▶ _Assignment_
All that is wanted is the exact text of the lines below from the one with "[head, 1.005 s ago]" through the one with "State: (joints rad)", inclusive, minus any pictures.

▶ _Given entries_
■ ■ ■ ■

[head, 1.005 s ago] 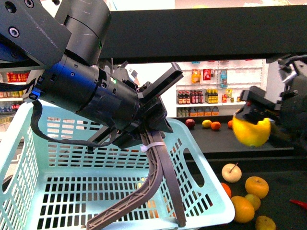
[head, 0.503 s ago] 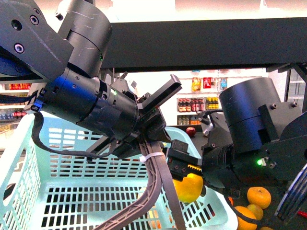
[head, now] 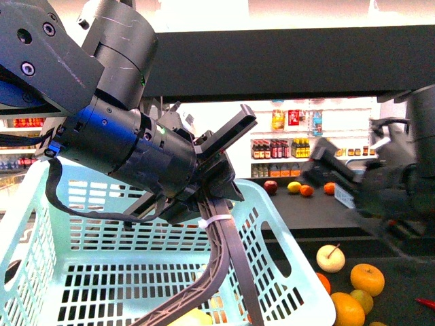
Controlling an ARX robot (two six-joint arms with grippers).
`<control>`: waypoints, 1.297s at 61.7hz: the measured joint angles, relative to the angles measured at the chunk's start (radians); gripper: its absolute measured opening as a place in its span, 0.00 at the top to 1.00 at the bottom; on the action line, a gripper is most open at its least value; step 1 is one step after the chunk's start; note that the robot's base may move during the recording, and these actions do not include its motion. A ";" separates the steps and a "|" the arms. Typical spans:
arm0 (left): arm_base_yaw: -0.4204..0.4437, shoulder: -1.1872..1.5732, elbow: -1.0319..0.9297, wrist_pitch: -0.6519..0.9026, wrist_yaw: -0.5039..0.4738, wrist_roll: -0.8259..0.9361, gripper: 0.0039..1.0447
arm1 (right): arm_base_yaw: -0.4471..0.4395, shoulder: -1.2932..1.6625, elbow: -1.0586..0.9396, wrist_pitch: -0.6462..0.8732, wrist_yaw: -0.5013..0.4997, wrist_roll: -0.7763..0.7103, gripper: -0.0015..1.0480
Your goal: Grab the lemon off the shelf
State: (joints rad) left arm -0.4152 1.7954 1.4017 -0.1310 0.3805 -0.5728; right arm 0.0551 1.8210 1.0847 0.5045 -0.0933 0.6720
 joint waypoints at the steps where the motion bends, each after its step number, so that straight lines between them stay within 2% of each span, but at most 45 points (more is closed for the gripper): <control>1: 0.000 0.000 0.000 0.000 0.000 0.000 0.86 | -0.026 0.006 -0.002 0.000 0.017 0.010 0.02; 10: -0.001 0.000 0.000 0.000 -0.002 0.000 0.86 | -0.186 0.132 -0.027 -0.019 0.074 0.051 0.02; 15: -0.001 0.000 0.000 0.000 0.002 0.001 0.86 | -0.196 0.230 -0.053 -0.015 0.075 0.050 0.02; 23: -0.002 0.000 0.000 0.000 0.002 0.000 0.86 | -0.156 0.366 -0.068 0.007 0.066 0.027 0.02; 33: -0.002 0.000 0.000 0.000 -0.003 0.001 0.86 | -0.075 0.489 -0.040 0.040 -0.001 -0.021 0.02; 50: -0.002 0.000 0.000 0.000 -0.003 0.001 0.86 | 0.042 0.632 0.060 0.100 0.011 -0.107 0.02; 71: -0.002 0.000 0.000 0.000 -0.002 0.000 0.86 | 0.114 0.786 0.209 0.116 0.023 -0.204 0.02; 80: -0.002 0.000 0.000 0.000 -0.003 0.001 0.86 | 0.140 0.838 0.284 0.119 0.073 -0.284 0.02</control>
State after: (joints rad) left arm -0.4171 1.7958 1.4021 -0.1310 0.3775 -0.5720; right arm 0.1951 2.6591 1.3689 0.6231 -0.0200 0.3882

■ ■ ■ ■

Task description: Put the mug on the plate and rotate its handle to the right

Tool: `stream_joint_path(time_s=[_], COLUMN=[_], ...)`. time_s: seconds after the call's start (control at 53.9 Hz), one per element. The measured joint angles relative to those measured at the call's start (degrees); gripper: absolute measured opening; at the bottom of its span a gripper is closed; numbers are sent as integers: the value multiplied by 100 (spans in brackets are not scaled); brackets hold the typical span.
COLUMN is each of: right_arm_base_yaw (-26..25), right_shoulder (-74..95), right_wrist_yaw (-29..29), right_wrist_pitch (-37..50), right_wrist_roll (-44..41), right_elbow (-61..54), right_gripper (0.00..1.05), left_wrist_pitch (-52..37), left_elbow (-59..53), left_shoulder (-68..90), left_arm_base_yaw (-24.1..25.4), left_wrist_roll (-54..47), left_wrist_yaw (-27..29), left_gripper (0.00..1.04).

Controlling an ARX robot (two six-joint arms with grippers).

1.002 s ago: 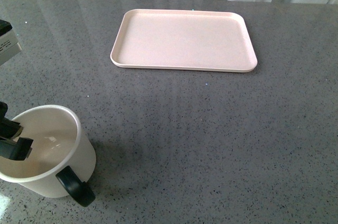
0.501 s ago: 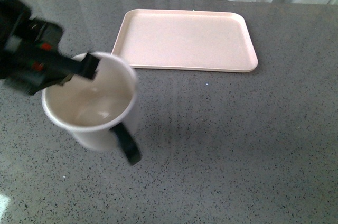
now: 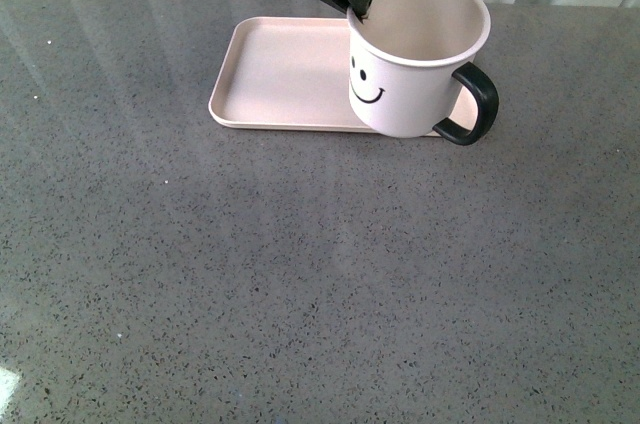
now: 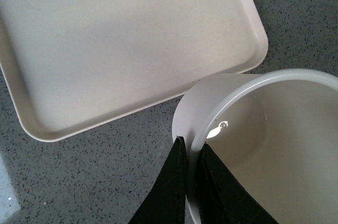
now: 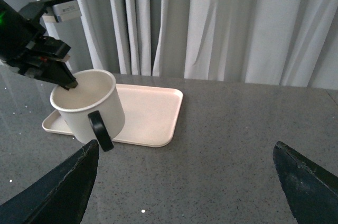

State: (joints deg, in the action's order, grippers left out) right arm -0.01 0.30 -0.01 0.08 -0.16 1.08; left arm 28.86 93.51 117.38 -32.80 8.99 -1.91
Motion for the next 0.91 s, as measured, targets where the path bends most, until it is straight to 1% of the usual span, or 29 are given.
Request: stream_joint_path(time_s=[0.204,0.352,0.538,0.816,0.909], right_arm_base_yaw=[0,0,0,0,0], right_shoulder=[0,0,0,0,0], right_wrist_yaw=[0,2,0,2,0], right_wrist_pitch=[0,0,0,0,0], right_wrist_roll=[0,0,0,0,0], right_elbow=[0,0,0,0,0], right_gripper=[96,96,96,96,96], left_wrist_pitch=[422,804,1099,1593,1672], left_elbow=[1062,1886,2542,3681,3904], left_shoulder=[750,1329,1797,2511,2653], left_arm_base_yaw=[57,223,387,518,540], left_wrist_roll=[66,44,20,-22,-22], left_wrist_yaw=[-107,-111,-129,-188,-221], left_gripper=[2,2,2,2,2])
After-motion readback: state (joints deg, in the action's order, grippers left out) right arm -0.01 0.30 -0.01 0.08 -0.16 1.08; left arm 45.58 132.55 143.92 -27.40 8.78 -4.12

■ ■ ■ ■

▶ _Response box_
[head, 1.005 s ago] 
[head, 0.503 s ago] 
[head, now] 
Controlling an ARX robot (two six-joint arms with grippers).
`<control>`: waypoints, 1.297s at 61.7hz: the measured joint angles, relative to the angles measured at the chunk's start (radians); gripper: its absolute measured opening as a place in its span, 0.00 at the top to 1.00 at the bottom; on the action line, a gripper is most open at its least value; step 1 is one step after the chunk's start; note that the robot's base may move during the recording, and these actions do not include its motion. A ";" separates the steps and a "|" the arms. Typical spans:
arm0 (left): arm_base_yaw: -0.4204..0.4437, shoulder: -1.1872..1.5732, elbow: -1.0319..0.9297, wrist_pitch: -0.6519..0.9026, wrist_yaw: -0.5039..0.4738, wrist_roll: -0.8259..0.9361, gripper: 0.0039..1.0447
arm1 (right): arm_base_yaw: -0.4471..0.4395, shoulder: -1.2932..1.6625, elbow: -1.0586..0.9396, wrist_pitch: -0.6462..0.8732, wrist_yaw: -0.5013..0.4997, wrist_roll: -0.7763..0.7103, gripper: -0.0015..1.0480
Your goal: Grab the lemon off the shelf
State: (joints rad) left arm -0.4152 1.7954 1.4017 -0.1310 0.3805 -0.5728; right arm 0.0551 1.8210 1.0847 0.5045 -0.0933 0.6720

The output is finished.